* PROBLEM TO WORK ON
Could you reproduce, word for word, everything below from the line containing "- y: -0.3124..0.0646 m" down to the line containing "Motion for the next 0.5", with both of those lines included and no others?

Start of DATA FOR PROCESSING

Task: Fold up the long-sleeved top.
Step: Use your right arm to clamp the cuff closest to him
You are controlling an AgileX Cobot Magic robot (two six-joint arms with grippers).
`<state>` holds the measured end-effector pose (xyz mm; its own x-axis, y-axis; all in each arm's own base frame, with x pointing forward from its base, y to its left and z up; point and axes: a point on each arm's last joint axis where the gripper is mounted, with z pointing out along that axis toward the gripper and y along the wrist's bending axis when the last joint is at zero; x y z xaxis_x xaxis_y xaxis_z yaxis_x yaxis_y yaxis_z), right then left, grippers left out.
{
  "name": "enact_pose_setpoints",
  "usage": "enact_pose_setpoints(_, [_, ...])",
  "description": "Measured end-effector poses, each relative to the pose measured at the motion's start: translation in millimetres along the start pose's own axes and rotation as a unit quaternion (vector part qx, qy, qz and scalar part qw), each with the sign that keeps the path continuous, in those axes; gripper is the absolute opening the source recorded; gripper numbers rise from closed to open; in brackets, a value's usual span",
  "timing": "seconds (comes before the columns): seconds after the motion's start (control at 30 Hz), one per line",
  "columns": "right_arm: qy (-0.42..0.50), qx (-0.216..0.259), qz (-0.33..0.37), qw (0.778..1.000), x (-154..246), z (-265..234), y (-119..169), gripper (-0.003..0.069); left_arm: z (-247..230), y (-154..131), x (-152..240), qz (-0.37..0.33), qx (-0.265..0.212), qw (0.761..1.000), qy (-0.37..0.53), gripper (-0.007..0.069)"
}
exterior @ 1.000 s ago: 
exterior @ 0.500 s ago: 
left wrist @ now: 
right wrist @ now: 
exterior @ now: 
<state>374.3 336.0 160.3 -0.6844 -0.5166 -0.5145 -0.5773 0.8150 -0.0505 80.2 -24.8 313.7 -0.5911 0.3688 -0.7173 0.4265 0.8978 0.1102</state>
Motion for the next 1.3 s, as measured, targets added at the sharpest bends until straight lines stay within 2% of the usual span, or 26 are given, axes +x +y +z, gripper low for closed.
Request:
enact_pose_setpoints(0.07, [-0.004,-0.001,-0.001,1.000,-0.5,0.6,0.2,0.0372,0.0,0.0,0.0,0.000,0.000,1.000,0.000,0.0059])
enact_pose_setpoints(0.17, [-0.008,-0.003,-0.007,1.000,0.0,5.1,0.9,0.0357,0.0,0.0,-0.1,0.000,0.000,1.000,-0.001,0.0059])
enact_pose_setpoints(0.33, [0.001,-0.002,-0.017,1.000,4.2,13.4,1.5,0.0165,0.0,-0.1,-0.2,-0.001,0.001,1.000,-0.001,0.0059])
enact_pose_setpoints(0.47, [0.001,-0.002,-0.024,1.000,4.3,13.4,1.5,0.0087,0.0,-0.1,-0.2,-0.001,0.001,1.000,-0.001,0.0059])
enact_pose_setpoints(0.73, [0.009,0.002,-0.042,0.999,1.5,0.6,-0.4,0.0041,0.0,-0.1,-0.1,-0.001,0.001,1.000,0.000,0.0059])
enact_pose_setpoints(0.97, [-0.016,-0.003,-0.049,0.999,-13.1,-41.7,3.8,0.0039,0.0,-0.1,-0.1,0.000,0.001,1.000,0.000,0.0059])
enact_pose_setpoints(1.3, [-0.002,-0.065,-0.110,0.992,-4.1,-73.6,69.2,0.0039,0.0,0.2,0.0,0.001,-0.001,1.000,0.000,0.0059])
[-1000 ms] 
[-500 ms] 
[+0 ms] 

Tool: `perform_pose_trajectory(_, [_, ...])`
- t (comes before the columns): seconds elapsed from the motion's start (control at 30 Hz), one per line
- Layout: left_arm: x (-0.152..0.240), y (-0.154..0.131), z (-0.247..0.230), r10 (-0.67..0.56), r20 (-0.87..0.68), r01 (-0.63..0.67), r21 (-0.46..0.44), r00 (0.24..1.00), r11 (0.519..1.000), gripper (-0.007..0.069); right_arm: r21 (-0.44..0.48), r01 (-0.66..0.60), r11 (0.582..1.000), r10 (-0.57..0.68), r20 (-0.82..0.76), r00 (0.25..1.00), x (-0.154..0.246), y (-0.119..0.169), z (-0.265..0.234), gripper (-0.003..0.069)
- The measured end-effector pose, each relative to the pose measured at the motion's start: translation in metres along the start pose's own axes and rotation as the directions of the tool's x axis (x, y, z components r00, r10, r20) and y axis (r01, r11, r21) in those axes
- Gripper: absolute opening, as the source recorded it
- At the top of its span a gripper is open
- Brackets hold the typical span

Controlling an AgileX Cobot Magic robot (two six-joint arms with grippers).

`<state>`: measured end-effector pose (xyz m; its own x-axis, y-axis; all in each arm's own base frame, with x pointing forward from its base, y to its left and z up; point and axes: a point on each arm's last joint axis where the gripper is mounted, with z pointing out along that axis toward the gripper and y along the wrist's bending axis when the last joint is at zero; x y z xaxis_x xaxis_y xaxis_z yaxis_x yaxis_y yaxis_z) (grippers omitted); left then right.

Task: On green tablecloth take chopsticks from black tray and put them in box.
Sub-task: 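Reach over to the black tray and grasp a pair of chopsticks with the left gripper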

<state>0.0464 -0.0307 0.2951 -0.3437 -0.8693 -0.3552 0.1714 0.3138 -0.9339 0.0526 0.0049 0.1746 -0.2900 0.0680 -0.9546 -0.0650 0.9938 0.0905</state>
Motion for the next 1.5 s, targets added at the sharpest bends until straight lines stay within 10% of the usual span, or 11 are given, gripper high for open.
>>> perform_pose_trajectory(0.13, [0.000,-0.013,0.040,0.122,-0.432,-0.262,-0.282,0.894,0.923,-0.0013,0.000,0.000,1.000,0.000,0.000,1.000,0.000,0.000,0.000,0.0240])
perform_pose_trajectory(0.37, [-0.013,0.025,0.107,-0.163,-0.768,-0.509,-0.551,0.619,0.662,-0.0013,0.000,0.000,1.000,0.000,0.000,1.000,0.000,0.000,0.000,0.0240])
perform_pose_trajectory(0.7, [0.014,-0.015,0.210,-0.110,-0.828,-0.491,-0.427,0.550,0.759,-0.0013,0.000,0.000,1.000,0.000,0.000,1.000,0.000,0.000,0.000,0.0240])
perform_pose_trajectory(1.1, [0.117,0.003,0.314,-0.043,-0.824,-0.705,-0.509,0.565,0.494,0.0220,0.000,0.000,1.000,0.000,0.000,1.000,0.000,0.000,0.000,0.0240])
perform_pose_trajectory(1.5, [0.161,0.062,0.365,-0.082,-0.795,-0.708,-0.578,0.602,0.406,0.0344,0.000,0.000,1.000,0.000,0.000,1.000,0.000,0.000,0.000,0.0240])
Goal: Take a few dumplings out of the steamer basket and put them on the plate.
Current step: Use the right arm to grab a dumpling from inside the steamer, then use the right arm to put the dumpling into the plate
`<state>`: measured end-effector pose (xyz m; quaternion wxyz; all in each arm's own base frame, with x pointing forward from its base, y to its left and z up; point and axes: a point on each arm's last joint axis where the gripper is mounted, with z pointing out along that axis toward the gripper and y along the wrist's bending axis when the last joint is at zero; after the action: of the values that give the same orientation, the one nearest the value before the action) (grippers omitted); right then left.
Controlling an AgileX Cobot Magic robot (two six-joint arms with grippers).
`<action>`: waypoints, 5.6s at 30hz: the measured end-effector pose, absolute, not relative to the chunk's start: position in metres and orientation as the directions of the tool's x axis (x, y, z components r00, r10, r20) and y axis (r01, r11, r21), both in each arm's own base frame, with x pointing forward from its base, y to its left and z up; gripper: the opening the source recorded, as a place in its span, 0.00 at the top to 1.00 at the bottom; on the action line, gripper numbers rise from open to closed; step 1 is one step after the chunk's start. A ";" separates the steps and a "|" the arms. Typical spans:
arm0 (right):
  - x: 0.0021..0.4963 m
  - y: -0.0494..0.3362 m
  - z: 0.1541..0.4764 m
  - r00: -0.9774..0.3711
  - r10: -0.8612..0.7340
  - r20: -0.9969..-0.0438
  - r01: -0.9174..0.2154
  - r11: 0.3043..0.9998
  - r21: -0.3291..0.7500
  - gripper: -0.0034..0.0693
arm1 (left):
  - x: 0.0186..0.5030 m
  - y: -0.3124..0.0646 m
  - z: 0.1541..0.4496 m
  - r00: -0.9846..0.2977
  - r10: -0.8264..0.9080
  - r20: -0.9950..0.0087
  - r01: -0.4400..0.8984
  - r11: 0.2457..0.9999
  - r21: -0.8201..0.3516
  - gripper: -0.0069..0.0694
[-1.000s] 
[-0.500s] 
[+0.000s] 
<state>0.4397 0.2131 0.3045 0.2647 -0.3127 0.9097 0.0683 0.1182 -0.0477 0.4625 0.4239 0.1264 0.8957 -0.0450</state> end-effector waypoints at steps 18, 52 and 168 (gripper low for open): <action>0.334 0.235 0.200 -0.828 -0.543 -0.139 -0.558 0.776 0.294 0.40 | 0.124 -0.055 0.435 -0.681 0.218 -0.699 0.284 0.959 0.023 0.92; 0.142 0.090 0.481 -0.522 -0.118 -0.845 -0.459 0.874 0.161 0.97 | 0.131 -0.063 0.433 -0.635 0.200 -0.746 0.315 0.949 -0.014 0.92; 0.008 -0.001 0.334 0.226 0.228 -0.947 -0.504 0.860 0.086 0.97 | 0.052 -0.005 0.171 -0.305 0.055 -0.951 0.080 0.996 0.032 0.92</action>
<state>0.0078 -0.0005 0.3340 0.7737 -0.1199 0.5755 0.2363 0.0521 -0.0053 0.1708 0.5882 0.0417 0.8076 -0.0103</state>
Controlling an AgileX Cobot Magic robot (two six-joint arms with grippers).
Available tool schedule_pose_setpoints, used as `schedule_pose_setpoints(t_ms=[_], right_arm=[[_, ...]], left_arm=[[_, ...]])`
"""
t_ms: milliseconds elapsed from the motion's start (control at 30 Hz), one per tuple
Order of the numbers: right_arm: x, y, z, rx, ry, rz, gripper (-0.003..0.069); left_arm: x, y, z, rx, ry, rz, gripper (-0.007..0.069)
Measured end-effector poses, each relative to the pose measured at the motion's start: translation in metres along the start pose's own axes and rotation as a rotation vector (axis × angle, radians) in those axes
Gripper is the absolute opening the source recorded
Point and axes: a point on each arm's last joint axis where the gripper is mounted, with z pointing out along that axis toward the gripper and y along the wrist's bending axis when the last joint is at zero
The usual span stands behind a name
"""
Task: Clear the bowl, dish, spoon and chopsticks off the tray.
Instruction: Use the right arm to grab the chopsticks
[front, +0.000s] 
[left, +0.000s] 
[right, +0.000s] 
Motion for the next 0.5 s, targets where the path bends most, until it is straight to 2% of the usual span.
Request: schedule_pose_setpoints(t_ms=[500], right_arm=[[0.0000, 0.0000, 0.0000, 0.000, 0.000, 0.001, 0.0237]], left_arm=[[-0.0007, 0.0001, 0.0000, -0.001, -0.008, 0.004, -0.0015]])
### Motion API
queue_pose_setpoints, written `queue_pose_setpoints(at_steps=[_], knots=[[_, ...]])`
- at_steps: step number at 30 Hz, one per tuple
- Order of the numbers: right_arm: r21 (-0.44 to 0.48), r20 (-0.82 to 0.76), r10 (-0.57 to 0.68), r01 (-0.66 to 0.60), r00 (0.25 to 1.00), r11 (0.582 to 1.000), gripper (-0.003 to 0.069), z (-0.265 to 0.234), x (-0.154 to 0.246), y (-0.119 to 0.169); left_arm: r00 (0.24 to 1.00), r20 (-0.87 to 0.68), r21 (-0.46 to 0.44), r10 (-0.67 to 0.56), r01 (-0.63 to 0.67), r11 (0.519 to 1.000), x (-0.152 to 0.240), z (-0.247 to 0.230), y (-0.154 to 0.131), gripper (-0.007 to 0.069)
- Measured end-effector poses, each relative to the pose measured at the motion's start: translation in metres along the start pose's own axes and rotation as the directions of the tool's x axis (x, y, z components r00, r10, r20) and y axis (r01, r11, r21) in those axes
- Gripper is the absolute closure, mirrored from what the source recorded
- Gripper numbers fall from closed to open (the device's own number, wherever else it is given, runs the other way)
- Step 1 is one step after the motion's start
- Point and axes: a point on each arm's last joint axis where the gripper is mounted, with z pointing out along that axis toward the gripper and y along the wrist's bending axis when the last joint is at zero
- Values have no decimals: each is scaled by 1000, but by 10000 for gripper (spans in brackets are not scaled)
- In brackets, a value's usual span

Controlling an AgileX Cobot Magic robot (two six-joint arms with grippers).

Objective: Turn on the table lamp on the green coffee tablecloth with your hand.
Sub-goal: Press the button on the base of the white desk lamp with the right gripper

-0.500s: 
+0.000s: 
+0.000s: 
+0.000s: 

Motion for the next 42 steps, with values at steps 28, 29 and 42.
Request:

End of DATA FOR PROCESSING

* TASK SOLUTION
  - y: -0.3124..0.0646 m
  - z: 0.1541..0.4496 m
  - r00: -0.9846..0.2977
  - r10: -0.8264..0.9080
  - r20: -0.9950..0.0087
  - r01: -0.4400..0.8984
  - r11: 0.2457..0.9999
  - r21: -0.8201..0.3516
  - gripper: -0.0069..0.0694
[-1.000s] 
[-0.500s] 
[+0.000s] 
<state>0.4397 0.2131 0.3045 0.2647 -0.3127 0.9097 0.0683 0.1182 -0.0477 0.4625 0.4239 0.1264 0.8957 -0.0450</state> end-effector waypoints at steps 18, 52 and 168 (gripper low for open): <action>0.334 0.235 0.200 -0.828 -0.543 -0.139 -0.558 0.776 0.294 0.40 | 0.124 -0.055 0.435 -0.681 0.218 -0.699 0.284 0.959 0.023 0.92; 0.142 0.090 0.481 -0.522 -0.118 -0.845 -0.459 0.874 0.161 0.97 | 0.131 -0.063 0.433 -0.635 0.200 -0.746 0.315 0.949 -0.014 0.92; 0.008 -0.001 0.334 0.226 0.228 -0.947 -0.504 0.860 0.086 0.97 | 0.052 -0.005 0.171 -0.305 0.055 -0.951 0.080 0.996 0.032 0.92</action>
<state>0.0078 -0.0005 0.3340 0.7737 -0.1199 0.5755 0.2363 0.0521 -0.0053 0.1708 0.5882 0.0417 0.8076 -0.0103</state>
Controlling an AgileX Cobot Magic robot (two six-joint arms with grippers).
Available tool schedule_pose_setpoints, used as `schedule_pose_setpoints(t_ms=[_], right_arm=[[_, ...]], left_arm=[[_, ...]])`
"""
t_ms: milliseconds elapsed from the motion's start (control at 30 Hz), one per tuple
Order of the numbers: right_arm: x, y, z, rx, ry, rz, gripper (-0.003..0.069); left_arm: x, y, z, rx, ry, rz, gripper (-0.007..0.069)
Measured end-effector poses, each relative to the pose measured at the motion's start: translation in metres along the start pose's own axes and rotation as a rotation vector (axis × angle, radians) in those axes
Gripper is the absolute opening the source recorded
Point and axes: a point on each arm's last joint axis where the gripper is mounted, with z pointing out along that axis toward the gripper and y along the wrist's bending axis when the last joint is at zero
The usual span stands behind a name
"""
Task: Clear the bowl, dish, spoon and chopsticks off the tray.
Instruction: Use the right arm to grab the chopsticks
[front, +0.000s] 
[left, +0.000s] 
[right, +0.000s] 
Motion for the next 0.5 s, targets where the path bends most, until it is straight to 2% of the usual span.

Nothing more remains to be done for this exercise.